Zebra Isopods are detritivores and decomposers, consuming primarily decaying organic matter in various forms. Their natural diet consists overwhelmingly of decomposing leaf litter and rotting wood, supplemented opportunistically with other organic materials including fungi, dead insects, and animal waste. In captivity, replicating this varied diet ensures robust health, rapid growth, and successful breeding while maintaining the beneficial gut microbiome that facilitates decomposition.
Leaf litter serves as the primary staple food and should be constantly available in abundance. Hardwood leaves from oak, maple, beech, magnolia, and similar species work excellently. Collect leaves that have naturally fallen and begun decomposing, as these are softer and more nutritious than fresh leaves. Avoid conifers (pine, spruce, cedar) due to potentially toxic resins. Store dried leaves in breathable bags, adding handfuls to the enclosure as older material becomes processed. The continuous presence of decaying leaves is non-negotiable for healthy isopod cultures.

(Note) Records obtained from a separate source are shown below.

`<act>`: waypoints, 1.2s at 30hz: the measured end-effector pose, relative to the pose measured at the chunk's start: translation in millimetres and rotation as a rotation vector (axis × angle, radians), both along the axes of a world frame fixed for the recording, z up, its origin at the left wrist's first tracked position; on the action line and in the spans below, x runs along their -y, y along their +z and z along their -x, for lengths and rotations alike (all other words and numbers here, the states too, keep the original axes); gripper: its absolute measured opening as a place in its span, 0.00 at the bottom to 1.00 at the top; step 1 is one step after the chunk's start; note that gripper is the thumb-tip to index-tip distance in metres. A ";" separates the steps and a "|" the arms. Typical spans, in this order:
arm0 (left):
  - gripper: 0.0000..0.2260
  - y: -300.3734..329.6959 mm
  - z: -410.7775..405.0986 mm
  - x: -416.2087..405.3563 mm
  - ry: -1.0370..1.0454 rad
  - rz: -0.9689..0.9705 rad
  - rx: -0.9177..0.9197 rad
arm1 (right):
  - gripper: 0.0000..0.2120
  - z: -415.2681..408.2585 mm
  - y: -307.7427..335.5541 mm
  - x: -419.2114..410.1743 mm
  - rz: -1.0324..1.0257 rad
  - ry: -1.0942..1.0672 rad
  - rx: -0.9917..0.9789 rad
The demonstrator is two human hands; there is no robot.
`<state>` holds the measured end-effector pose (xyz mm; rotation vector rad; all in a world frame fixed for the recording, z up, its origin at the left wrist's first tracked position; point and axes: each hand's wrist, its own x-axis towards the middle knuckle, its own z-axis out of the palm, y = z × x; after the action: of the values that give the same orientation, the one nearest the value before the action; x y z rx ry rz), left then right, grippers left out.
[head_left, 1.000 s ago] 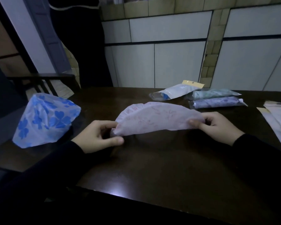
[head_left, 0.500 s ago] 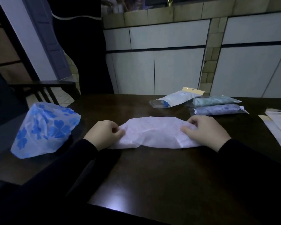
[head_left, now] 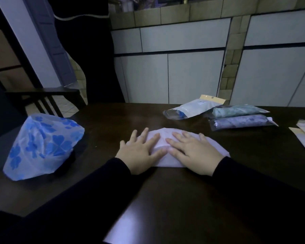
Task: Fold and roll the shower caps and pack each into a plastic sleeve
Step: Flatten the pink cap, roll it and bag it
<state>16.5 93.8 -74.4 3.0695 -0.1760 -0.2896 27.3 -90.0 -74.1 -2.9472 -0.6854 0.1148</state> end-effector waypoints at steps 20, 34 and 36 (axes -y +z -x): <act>0.42 1.4 -20.8 -12.5 0.004 0.042 -0.074 | 0.27 -24.7 -1.1 10.1 0.028 -0.041 -0.125; 0.40 -2.8 -5.3 -46.5 -0.199 0.077 -0.088 | 0.26 -22.6 -4.0 27.0 0.067 0.034 -0.117; 0.45 -0.4 -1.1 -51.5 -0.176 0.063 -0.128 | 0.26 -21.8 -4.6 28.1 0.063 0.051 -0.149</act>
<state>17.6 145.3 -74.7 2.9643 -0.4415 -0.4781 49.1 -118.1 -78.7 -2.9430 -0.7487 0.3629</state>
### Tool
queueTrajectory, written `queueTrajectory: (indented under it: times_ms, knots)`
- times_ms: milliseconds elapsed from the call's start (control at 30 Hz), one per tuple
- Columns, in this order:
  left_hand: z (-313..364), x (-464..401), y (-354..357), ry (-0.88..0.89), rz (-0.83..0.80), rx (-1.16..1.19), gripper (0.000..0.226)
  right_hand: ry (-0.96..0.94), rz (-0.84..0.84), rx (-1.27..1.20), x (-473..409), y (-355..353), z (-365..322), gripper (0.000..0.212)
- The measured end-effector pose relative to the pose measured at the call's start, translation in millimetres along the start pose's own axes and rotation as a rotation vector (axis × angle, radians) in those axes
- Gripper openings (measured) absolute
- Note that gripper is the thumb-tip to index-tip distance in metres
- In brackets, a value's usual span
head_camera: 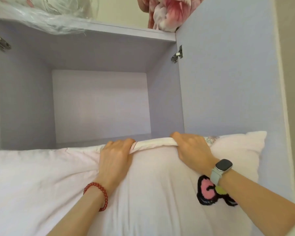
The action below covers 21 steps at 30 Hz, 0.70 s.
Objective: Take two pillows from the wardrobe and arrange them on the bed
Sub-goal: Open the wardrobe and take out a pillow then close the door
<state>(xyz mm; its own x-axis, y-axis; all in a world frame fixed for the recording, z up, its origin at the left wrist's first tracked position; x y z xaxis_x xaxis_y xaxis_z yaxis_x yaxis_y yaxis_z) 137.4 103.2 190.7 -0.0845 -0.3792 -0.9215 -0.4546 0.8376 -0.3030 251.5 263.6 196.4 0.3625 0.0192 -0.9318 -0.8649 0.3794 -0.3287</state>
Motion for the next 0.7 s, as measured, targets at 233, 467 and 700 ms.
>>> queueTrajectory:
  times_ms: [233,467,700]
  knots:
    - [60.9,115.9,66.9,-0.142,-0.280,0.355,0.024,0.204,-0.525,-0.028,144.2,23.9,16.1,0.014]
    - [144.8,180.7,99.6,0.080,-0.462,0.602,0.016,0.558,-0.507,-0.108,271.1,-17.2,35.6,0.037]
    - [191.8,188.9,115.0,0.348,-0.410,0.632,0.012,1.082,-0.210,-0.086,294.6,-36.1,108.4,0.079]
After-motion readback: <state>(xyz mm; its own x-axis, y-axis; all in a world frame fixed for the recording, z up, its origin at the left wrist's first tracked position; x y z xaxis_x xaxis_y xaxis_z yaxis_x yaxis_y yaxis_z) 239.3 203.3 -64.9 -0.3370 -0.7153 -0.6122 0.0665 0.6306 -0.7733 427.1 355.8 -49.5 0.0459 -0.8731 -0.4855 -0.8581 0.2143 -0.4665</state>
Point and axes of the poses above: each hand's wrist, its own x-axis away from the middle knuckle, its own y-axis out of the palm, z = x × y, the point moved 5 cm from there along -x, towards the middle knuckle, and after that the axes turned 8 degrees about y, right-handed, at the moved point
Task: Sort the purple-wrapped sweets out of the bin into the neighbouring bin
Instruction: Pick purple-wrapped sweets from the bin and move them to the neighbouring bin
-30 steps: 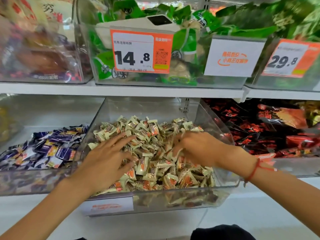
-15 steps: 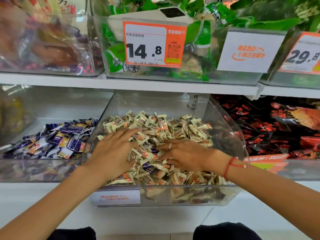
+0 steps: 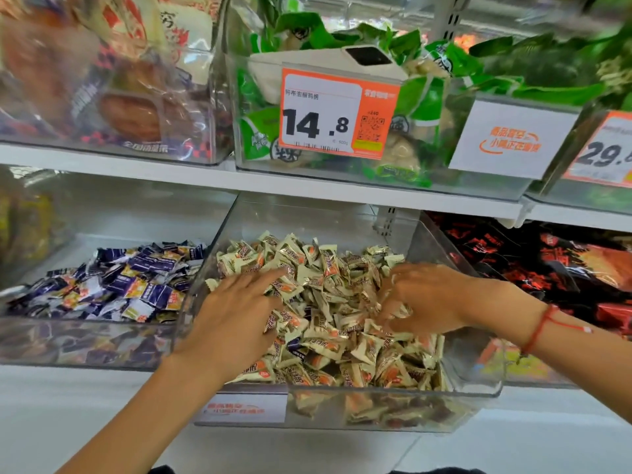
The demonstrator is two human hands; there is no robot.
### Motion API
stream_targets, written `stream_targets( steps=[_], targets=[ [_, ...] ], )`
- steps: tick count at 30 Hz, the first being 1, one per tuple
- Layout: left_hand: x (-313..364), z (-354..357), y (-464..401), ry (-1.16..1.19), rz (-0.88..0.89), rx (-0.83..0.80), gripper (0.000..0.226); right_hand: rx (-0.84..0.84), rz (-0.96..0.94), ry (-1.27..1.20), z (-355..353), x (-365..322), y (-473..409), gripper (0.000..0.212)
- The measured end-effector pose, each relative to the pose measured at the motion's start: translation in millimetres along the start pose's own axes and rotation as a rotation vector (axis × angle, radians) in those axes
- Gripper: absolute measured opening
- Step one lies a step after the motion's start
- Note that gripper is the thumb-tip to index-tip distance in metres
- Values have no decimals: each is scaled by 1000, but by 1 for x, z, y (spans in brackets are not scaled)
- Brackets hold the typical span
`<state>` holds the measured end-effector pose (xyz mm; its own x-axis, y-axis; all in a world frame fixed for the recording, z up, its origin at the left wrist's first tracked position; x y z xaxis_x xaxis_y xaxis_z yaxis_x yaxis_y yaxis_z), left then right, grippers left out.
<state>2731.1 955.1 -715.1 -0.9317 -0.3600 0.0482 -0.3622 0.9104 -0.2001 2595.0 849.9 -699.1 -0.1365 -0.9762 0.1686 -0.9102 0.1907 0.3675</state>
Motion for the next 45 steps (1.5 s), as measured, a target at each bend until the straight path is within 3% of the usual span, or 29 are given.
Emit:
stream_targets(
  steps=[4,8,12,18,25,27,29,30,33,38,45],
  targets=[
    [-1,-3,1,70,-16,29,40,217,11,61,-22,2,-2,18],
    [-2,-5,3,127,-13,31,37,318,-189,-187,-10,-42,-37,27],
    [-3,-3,4,138,-9,15,35,108,-249,-111,40,-64,-68,54],
    [-4,1,3,92,-4,-13,28,89,-323,-87,46,-55,-40,41],
    [-5,2,3,102,0,-16,24,-165,-228,-196,56,-39,-29,39],
    [-5,0,3,128,0,7,22,-64,-211,-194,37,-41,-43,40],
    [-7,-2,3,170,-15,27,19,135,-217,-162,14,-49,-57,22],
    [-8,-3,3,184,-25,30,19,202,-218,-156,8,-54,-64,25],
    [-7,-3,2,188,-39,27,21,183,-221,-146,14,-64,-79,44],
    [-5,-5,2,166,-23,30,21,98,-158,-55,40,-57,-87,56],
    [2,-10,-4,-1,-16,-98,27,248,-258,-11,12,-66,-87,37]
  ],
)
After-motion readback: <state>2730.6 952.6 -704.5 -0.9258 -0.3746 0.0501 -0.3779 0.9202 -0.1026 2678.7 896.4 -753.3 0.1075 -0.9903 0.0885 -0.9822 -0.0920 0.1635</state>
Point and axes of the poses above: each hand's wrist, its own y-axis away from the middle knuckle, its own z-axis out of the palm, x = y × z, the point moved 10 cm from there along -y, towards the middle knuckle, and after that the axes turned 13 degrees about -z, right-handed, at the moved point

Rotting wood provides essential nutrition and beneficial microorganisms, presented as chunks of soft, decomposed hardwood. White-rotted wood (soft, pale, and crumbly) is ideal, as the fungal decomposition makes nutrients highly available. Avoid treated lumber, cedar, pine, and other resinous woods. Many keepers use cork bark pieces, which serve as both shelter and slow-release food source. Replenish wood as it becomes fully consumed, typically every few months depending on colony size.
Supplemental vegetables and fruits provide variety and boost nutrition, offered one to two times weekly in moderate amounts. Proven favorites include carrots, zucchini, squash, sweet potato, cucumber, and leafy greens. Fruits like apples, bananas, pears, and melons are accepted enthusiastically but should be offered sparingly due to high sugar content that can promote mold. Cut vegetables into slices or chunks and place them on the drier side of the enclosure. Remove uneaten portions after twenty-four to forty-eight hours to prevent spoilage and mold.

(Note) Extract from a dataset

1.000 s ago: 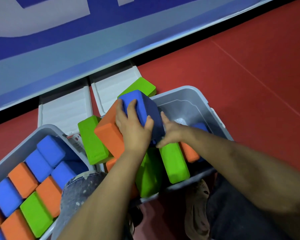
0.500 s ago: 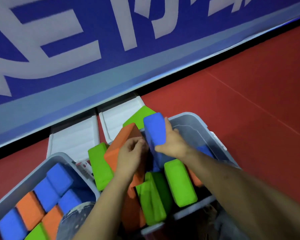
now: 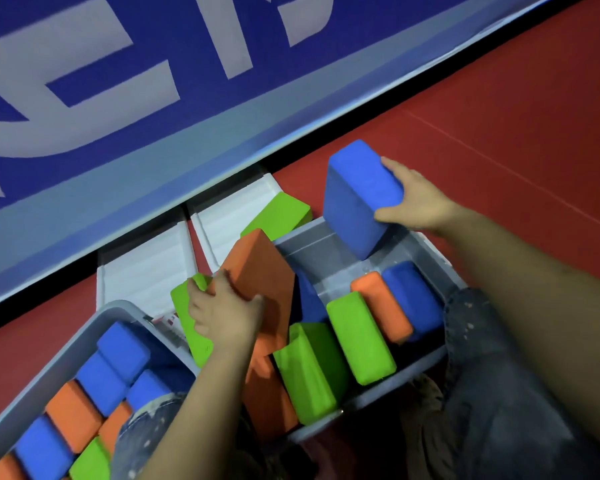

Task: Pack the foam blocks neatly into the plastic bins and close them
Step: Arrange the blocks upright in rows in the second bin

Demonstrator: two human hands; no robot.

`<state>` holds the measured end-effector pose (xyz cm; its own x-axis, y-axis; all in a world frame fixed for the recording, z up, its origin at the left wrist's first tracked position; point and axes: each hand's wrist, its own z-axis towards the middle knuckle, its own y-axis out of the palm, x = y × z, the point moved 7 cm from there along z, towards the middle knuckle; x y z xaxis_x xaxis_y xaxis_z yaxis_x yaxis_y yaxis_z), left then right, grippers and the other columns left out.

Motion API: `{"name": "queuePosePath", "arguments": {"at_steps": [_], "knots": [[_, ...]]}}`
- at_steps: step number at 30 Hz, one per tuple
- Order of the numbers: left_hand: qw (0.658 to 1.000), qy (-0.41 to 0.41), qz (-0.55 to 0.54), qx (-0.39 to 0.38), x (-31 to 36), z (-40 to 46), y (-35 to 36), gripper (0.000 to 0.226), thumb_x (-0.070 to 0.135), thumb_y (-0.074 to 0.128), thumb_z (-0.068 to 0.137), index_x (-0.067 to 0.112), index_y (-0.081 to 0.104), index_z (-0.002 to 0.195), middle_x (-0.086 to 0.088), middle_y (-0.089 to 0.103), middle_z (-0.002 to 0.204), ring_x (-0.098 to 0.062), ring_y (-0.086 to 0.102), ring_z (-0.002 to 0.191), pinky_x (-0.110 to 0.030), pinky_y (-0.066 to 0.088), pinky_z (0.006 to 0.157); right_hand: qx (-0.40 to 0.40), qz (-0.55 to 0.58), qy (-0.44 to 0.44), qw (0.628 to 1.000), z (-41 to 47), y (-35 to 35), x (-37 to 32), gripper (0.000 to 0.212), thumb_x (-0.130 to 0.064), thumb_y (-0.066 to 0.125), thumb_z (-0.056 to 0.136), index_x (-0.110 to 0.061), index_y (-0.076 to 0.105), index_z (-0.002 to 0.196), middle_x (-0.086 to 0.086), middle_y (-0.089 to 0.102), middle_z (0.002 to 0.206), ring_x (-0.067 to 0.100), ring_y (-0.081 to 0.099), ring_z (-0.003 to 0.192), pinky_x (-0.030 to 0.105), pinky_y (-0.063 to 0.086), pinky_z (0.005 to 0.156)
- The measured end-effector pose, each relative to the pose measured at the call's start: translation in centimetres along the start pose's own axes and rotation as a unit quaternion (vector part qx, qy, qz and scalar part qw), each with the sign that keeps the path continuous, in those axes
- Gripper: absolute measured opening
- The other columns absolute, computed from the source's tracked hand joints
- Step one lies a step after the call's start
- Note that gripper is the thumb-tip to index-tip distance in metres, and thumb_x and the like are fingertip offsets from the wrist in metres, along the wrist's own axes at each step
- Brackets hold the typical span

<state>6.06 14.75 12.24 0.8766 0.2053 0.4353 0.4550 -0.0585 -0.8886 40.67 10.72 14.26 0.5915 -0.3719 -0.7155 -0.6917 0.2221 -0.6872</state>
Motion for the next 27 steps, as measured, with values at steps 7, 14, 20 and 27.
{"name": "queuePosePath", "arguments": {"at_steps": [7, 14, 20, 27], "knots": [[0.995, 0.001, -0.079, -0.053, 1.3, -0.3, 1.3, 0.076, 0.017, 0.069, 0.075, 0.036, 0.036, 0.141, -0.016, 0.0, 0.155, -0.05, 0.037, 0.126, -0.044, 0.035, 0.106, -0.062, -0.038, -0.022, 0.997, -0.1, -0.7, 1.6, 0.103, -0.031, 0.072, 0.059, -0.027, 0.022, 0.149, 0.009, 0.036, 0.145, 0.022, 0.039, 0.131, 0.021, 0.03, 0.101], [0.982, 0.091, -0.164, 0.008, 5.5, -1.2, 0.4, 0.07, 0.032, 0.069, 0.071, 0.03, 0.043, 0.136, -0.014, 0.025, 0.141, -0.038, 0.038, 0.124, -0.038, 0.032, 0.106, -0.098, -0.049, -0.044, 0.993, -1.1, 1.0, 3.9, 0.103, -0.013, 0.077, 0.067, -0.026, 0.019, 0.15, 0.003, 0.032, 0.145, 0.012, 0.032, 0.133, 0.008, 0.019, 0.099], [0.97, 0.119, -0.199, -0.069, 6.8, -1.1, 2.3, 0.072, 0.037, 0.076, 0.076, 0.03, 0.041, 0.139, -0.009, 0.03, 0.135, -0.025, 0.045, 0.123, -0.029, 0.035, 0.106, -0.095, -0.077, 0.019, 0.992, -1.4, 2.3, 6.1, 0.106, -0.017, 0.074, 0.068, -0.036, 0.009, 0.15, 0.008, 0.029, 0.141, 0.027, 0.039, 0.128, 0.028, 0.036, 0.104], [0.975, 0.08, -0.19, -0.084, 6.8, -0.9, 3.5, 0.082, 0.042, 0.071, 0.08, 0.023, 0.029, 0.148, -0.013, 0.03, 0.143, -0.029, 0.042, 0.129, -0.034, 0.031, 0.108, -0.045, -0.161, 0.119, 0.979, -0.4, 1.7, 4.9, 0.104, -0.034, 0.072, 0.07, -0.024, 0.007, 0.15, 0.021, 0.035, 0.131, 0.04, 0.051, 0.112, 0.033, 0.044, 0.089]]}}
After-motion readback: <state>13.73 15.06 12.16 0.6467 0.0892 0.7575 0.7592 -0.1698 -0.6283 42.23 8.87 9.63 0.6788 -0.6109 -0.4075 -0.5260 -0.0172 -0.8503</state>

Protein supplementation supports breeding females, growing juveniles, and overall colony vigor, offered once or twice weekly in small quantities. Freeze-dried shrimp, fish food flakes or pellets, crushed dried mealworms, and specialized isopod protein foods work excellently. Protein is essential but must be carefully managed, as excess protein decomposition rapidly creates ammonia spikes that harm the colony. Place protein sources on the dry side where they won't spoil as quickly, and remove any uneaten portions within twelve to twenty-four hours.
Calcium is absolutely critical for exoskeleton formation and molting success, provided through cuttlebone, crushed eggshells, oyster shell, or limestone powder. Place a piece of cuttlebone in the enclosure permanently, replacing it as consumed. Calcium deficiency causes molting problems, soft exoskeletons, and poor reproduction. The heavily calcified exoskeletons of Armadillidium species mean calcium demand is higher than for some other isopod genera.
Commercial isopod foods have become increasingly available and provide convenient, nutritionally optimized feeding options. These blended foods typically combine plant materials, proteins, and minerals in balanced ratios. While not essential for success, commercial diets simplify feeding and ensure complete nutrition. They work particularly well for beginner keepers still learning to balance varied natural foods.
Feeding frequency is essentially continuous rather than scheduled, as isopods constantly graze on available food sources. Maintain abundant leaf litter and wood at all times, supplementing with vegetables and protein on the schedules noted above. Monitor food consumption to avoid accumulation of uneaten items that mold or decompose poorly. A well-balanced colony should have visible food available but not excessive rotting material that creates unsanitary conditions.